Plurale majestatis è riferirsi a se stesso in forma plurale. L’effetto che ottieni è più o meno quello di un carabiniere che ti ferma e dice “abbiamo bevuto questa sera, eh?”: pessimo. Scrivi di te stesso al singolare, non avere paura di metterci la faccia.
36. Non confondere la causa con l’effetto: saresti in errore e dunque avresti sbagliato.
Il senso logico è importantissimo. Perché spiega la causa; parole come dunque e perciò spiegano la conseguenza, l’effetto.
37. Non costruire frasi in cui la conclusione non segua logicamente dalle premesse: se tutti facessero così, allora le premesse conseguirebbero dalle conclusioni.
Perdonaci maestro, ma a noi questa sembra la regola precedente espressa in altro modo. Tu che ne pensi?
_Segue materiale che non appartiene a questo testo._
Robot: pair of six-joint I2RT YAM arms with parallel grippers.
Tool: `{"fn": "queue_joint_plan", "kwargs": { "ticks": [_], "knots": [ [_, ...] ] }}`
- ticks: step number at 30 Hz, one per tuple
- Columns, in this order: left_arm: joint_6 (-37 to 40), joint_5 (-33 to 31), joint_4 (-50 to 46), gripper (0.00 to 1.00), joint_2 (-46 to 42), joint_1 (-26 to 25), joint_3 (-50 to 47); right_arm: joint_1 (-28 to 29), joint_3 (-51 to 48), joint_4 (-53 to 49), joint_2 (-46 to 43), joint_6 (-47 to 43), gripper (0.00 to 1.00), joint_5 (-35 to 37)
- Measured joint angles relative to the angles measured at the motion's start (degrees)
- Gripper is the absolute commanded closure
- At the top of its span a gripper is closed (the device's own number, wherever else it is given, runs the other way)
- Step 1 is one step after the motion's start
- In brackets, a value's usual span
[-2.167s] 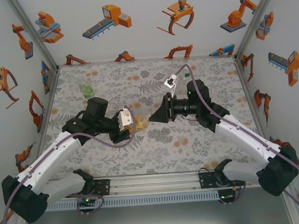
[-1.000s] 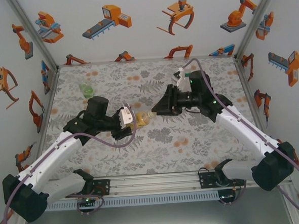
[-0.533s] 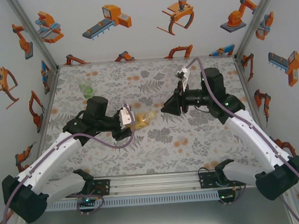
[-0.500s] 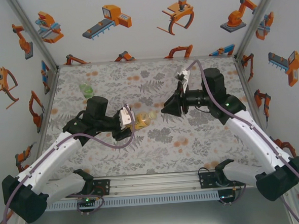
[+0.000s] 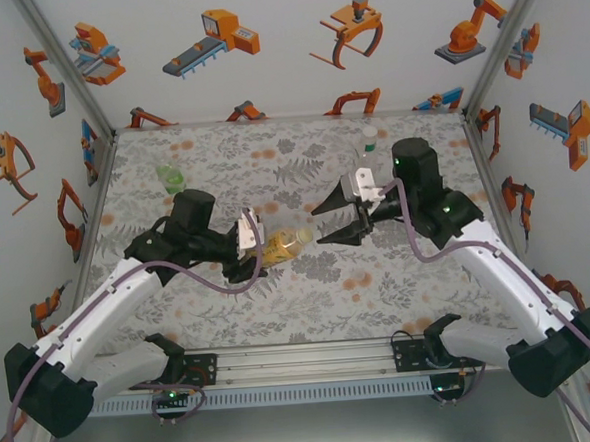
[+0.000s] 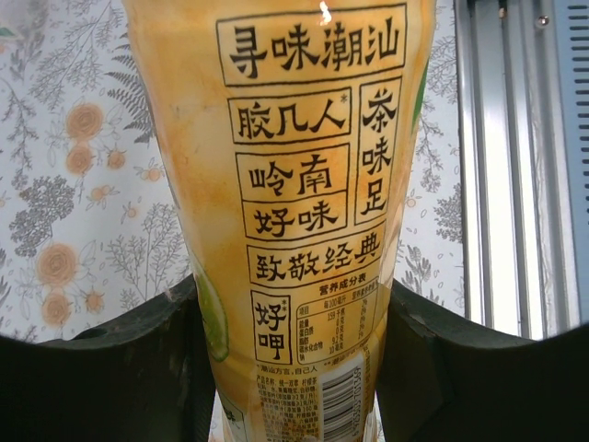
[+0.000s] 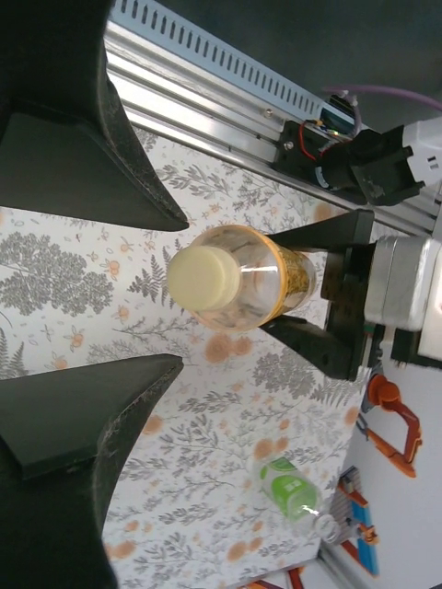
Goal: Screw on the bottle caps
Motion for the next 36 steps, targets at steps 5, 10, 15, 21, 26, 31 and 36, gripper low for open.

38. Non indulgere ad arcaismi, hapax legomena o altri lessemi inusitati, nonché deep structures rizomatiche che, per quanto ti appaiano come altrettante epifanie della differenza grammatologica e inviti alla deriva decostruttiva – ma peggio ancora sarebbe se risultassero eccepibili allo scrutinio di chi legga con acribia ecdotica – eccedano comunque le competenze cognitive del destinatario.
Tradotto per noi comuni mortali, tutt’altro che esteti della lingua italiana:
“Non ricorrere a parole vecchie, rare o in disuso, tanto meno su radici linguistiche. Per quanto possano sembrare significative per la grammatica e invoglino ad una lettura consapevole, non sono comprensibili dal tuo lettore. Peggio ancora sarebbe infatti se proprio un lettore particolarmente attento, critico e colto, le commentasse.
Dopo questo sforzo ci meritiamo un applauso.
39. Non devi essere prolisso, ma neppure devi dire meno di quello che.
Come trovare una giusta via di mezzo? Noi ti suggeriamo di andare dritto al punto, inserendo tutti, non di meno, quegli elementi necessari alla comprensione del testo. Poi dedica i periodi successivi ad una spiegazione più approfondita.
40. Una frase compiuta deve avere.
Dai, completa tu. 😉
Caro lettore, se sei arrivato fino a questo punto avrai di sicuro notato che, nella stesura delle 40 regole, il caro Umberto è stato, per certi versi, ripetitivo mentre per altri, contraddittorio. La risposta che ci siamo dati è che se conosci la buona scrittura, se hai completa padronanza della lingua, puoi permetterti il lusso di infrangere le regole, i paradigmi: puoi creare.
Per concludere un breve estratto dalla prima uscita de La Bustina di Minerva del 1985.
Il titolo calza a pennello: Che bell’errore!
Certe volte temo che chi non scopre mai niente sia colui che parla solo quando è sicuro di aver ragione. È mica vero quel che ci raccomandavano i genitori: «Prima di parlare pensa!». Pensa, certo, ma pensa anche ad altro. Le idee migliori vengono per caso. Per questo, se sono buone, non sono mai del tutto tue.